## Task:
Because the copy must hold no pictures, return the data below with all of its words intact.

## Dataset content:
☆ ☆ ☆ ☆ ☆ ☆ ☆
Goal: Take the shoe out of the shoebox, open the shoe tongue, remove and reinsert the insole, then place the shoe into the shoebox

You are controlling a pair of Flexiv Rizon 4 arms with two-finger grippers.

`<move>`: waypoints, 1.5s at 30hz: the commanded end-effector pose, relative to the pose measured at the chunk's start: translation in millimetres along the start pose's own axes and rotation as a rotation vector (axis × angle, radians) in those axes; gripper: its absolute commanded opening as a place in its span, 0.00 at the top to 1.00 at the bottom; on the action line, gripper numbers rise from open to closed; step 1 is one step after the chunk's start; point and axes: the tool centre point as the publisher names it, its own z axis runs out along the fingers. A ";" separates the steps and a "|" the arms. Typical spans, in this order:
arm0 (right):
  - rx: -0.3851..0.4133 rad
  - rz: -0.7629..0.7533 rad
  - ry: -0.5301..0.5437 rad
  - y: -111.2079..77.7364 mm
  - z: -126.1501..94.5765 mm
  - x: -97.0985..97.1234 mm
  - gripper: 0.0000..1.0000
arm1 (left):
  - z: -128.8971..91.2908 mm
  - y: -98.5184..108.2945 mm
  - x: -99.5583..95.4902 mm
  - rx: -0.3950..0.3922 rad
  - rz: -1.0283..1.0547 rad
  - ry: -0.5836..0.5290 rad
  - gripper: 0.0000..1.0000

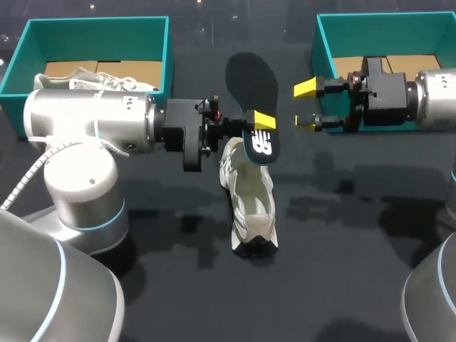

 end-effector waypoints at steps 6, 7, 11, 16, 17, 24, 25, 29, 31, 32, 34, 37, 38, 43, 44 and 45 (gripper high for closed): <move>0.060 -0.013 0.004 13.1 28.0 -6.6 0.00 | 19.1 15.2 14.9 0.019 0.003 0.000 1.00; 0.065 -0.016 0.005 12.6 30.0 -6.7 0.00 | 20.0 15.5 15.6 0.022 0.001 -0.003 1.00; 0.081 -0.026 0.008 11.0 36.3 -6.7 0.19 | 22.1 16.3 18.0 0.028 -0.009 -0.007 1.00; 0.094 -0.025 0.005 9.9 40.0 -8.1 0.56 | 22.2 15.4 19.6 0.034 -0.008 -0.006 1.00; 0.096 -0.023 0.004 9.7 40.5 -8.5 0.57 | 22.0 15.3 20.2 0.035 -0.006 -0.005 1.00; 0.100 -0.018 0.004 8.8 42.7 -9.1 0.67 | 22.0 15.6 23.3 0.028 0.009 0.005 1.00; 0.100 -0.017 0.004 8.8 42.8 -9.1 0.67 | 22.0 15.8 23.7 0.027 0.010 0.006 1.00; 0.098 -0.014 0.003 8.7 43.2 -9.0 0.69 | 22.8 16.5 25.5 0.017 0.012 0.010 1.00; 0.099 -0.014 0.004 8.6 43.7 -8.8 0.69 | 23.7 17.1 26.5 0.012 0.015 0.013 1.00; 0.099 -0.013 0.004 8.5 44.1 -8.7 0.70 | 24.2 17.3 26.8 0.009 0.015 0.013 1.00; 0.099 -0.006 -0.002 8.6 45.1 -8.6 0.71 | 25.3 17.7 27.3 0.006 0.014 0.013 1.00; 0.099 -0.003 -0.007 8.7 46.9 -8.5 0.75 | 27.1 17.7 27.8 0.003 0.015 0.013 1.00; 0.100 -0.003 -0.007 8.5 47.8 -8.2 0.76 | 27.9 17.8 28.1 0.002 0.017 0.013 1.00; 0.103 0.001 -0.012 8.1 50.1 -8.6 0.93 | 29.1 18.1 29.0 0.000 0.018 0.014 1.00; 0.103 0.002 -0.013 8.0 50.3 -9.0 1.00 | 29.3 18.3 29.6 -0.001 0.019 0.016 1.00; 0.103 0.002 -0.013 8.0 50.4 -9.1 1.00 | 29.4 18.3 29.9 -0.002 0.019 0.016 1.00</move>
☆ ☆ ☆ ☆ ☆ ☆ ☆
## Expected output:
Goal: Take the shoe out of the shoebox, open the shoe tongue, remove and reinsert the insole, then place the shoe into the shoebox

You are controlling a pair of Flexiv Rizon 4 arms with two-finger grippers.

`<move>`: waypoints, 1.5s at 30hz: the commanded end-effector pose, relative to the pose measured at the chunk's start: translation in millimetres along the start pose's own axes and rotation as a rotation vector (axis × angle, radians) in those axes; gripper: its absolute commanded opening as a place in its span, 0.00 at the top to 1.00 at the bottom; on the action line, gripper numbers rise from open to closed; step 1 is one step after the chunk's start; point and axes: the tool centre point as the publisher names it, its own z axis runs out along the fingers. A ";" separates the steps and a "|" the arms. Typical spans, in this order:
arm0 (right):
  - rx: -0.3851..0.4133 rad
  - rz: -0.7629..0.7533 rad
  - ry: -0.5301..0.5437 rad
  - y: -111.2079..77.7364 mm
  - z: -126.1501..94.5765 mm
  - x: -97.0985..97.1234 mm
  - gripper: 0.0000..1.0000
arm1 (left):
  - z: -128.8971..91.2908 mm
  - y: -98.5184..108.2945 mm
  - x: -99.5583..95.4902 mm
  - rx: -0.3950..0.3922 rad
  - rz: -1.0283..1.0547 rad
  - ry: -0.5836..0.5290 rad
  - gripper: 0.0000..1.0000


 end-effector waypoints at steps 6, 7, 11, 16, 17, 24, 25, 29, 31, 32, 34, 37, 38, 43, 44 and 45 (gripper high for closed): <move>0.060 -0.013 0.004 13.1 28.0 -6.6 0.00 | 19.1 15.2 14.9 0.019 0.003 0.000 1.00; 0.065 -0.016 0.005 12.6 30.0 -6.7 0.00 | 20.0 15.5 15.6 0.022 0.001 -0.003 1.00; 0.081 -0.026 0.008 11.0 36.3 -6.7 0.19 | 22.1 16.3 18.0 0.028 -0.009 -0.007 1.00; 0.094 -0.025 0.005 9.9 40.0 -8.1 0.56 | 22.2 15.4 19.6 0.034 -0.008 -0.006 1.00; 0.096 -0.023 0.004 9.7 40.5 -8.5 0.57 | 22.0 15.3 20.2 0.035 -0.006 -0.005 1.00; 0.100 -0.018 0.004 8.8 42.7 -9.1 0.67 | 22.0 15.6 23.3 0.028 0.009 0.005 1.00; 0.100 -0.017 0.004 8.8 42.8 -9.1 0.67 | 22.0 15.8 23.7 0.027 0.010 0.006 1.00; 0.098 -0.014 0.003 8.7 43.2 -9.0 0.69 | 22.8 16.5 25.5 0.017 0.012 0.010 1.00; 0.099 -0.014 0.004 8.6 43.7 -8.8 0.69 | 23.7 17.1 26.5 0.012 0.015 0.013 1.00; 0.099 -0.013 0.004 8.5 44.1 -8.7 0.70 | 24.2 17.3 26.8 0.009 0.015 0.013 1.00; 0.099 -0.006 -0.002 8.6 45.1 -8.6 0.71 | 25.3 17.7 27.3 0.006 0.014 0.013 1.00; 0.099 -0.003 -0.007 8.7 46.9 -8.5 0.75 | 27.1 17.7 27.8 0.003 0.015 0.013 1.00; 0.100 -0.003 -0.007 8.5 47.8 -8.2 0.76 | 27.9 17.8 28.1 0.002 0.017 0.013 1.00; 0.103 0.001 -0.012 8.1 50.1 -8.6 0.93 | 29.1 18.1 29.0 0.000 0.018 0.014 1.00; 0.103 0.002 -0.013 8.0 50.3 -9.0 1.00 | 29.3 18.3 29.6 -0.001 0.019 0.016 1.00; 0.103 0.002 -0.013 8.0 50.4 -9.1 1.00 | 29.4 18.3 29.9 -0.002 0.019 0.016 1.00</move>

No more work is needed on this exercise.